Mileha Soneji was a product designer in the Netherlands when her uncle was diagnosed with Parkinson’s disease. As a product designer she hoped to develop a product that would help with his everyday tasks. She visited her uncle to interview him on what types of tasks a new device may assist with. After a largely unfruitful interview she remained at his home, watching him struggle to walk even with a walker and taking small hesitant steps whenever a turn was necessary. Her uncle lived in a two-story house and Mileha suddenly became very concerned as she realized that her uncle who could barely walk between rooms had to go up and down stairs everyday. So, she asked him how he managed it and he responded that he would show her. Upon reaching the top of the stairs he moved his walker out of the way and walked down the stairs without any difficulty. Moving quickly around turns and stepping with confidence. She was astounded and had found her target for product development. After much trial and error, she developed a staircase illusion, made of paper that she laid on the floor in front of her uncle. He proceeded to walk effortlessly across the illusion just as he had on the stairs, but froze when he came to the end. Eventually she created paths of staircase illusions allowing him to move easily through his home (Soneji, 2017).
Although an amazing story of a simple design creating a large impact, it generates many more questions, the first being: how did it work?
Mileha’s uncle had a symptom found in approximately 26% of Parkinson’s patients called freezing of gait (FOG). FOG is typically a later stage Parkinson’s symptom, which often begins with turning hesitation and may progress to freezing where they cannot move forward or start walking (Bloem, Hausdorff, Visser, & Giladi, 2004). Often, people with FOG describe the feeling of freezing as having “their feet get glued to the ground”(Giladi & Nieuwboer, 2008). The cause is still unknown although the most recent research points to a dysfunctional supraspinal locomotor network (Pozzi et al., 2019).

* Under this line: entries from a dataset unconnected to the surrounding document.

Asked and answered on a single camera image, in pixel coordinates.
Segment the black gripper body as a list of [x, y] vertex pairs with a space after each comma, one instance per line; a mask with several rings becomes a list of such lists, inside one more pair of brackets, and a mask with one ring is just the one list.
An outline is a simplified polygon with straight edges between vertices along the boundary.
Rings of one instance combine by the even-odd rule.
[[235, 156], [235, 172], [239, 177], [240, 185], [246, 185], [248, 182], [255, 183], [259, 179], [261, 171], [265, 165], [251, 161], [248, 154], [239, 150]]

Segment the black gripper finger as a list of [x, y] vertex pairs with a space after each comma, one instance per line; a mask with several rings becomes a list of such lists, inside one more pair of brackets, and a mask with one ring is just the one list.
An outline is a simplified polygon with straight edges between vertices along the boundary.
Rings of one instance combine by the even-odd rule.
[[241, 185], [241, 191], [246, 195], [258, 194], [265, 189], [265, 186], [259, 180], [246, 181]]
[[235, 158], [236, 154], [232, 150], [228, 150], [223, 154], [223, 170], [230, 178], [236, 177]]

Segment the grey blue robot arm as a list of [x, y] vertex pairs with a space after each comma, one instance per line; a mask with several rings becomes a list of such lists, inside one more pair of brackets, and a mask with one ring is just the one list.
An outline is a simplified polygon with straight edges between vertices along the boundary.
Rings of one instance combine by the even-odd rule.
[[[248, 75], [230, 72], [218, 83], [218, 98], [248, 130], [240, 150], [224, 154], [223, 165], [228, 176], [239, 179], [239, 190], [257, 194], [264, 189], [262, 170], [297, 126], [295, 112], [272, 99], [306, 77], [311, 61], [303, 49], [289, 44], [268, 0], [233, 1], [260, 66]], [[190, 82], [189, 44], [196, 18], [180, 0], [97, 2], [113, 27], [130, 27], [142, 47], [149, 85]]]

The supraspinal locomotor network is made up of the primary motor cortex, the supplementary motor area, the parietal cortex, the basal ganglia, the subthalamatic nucleus and the cerebellum. Together, these areas coordinate the initiation and planning of a movement as well as maintaining balance. When studying FOG, the subthalmatic nucleus is an important structure as it initiates the conduction of a signal to the spinal cord telling it to relay a particular movement message to the muscles. Damage to this area may result in the difficulty to initiate movement (Pozzi et al., 2019).
So how does a painting on the floor override a damaged subthalmatic nucleus?
The answer resides in the cortical visual areas of the brain. When we see a set of stairs it is easy to understand that we must lift our feet higher to get to the next step. This visual information travels from the cortical visual areas of the brain to the basal ganglia, which is one of the main motor control areas of the brain, on to the supplementary motor cortex, and onwards to the spinal cord and the rest of the supraspinal locomotor network (Janssen, Soneji, Nonnekes, & Bloem, 2016). Once the initial movement onto the stairs is initiated, the subthalmatic nucleus no longer needs to initiate each step, rather the movement becomes continuous from one step to the next (Pozzi et al., 2019). This same concept can be applied to someone with FOG riding a bicycle; once the movement is initiated it can be repeated in the exact same fashion, appearing effortless.
However, someone cannot ride a bike or walk on a painted surface forever, this is why designers are looking to technology to adapt the concept that Soneji discovered to a wider platform. The use of smart glasses or augmented reality with wearable sensors could allow 3D cueing to be applied to any situation (Janssen et al., 2016).
References
Bloem, B. R., Hausdorff, J. M., Visser, J. E., & Giladi, N. (2004). Falls and freezing of gait in Parkinson's disease: A review of two interconnected, episodic phenomena. Movement Disorders, 871-884.
Giladi, N., & Nieuwboer, A. (2008). Understanding and treating freezing of gait in parkinsonism, proposed working definition, and setting the stage. Movement Disorders, 423-425.
Janssen, S., Soneji, M., Nonnekes, J., & Bloem, B. R. (2016). A painted staircase illusion to alleviate freezing of gait in Parkinson’s disease. Journal of Neurology, 1661-1662.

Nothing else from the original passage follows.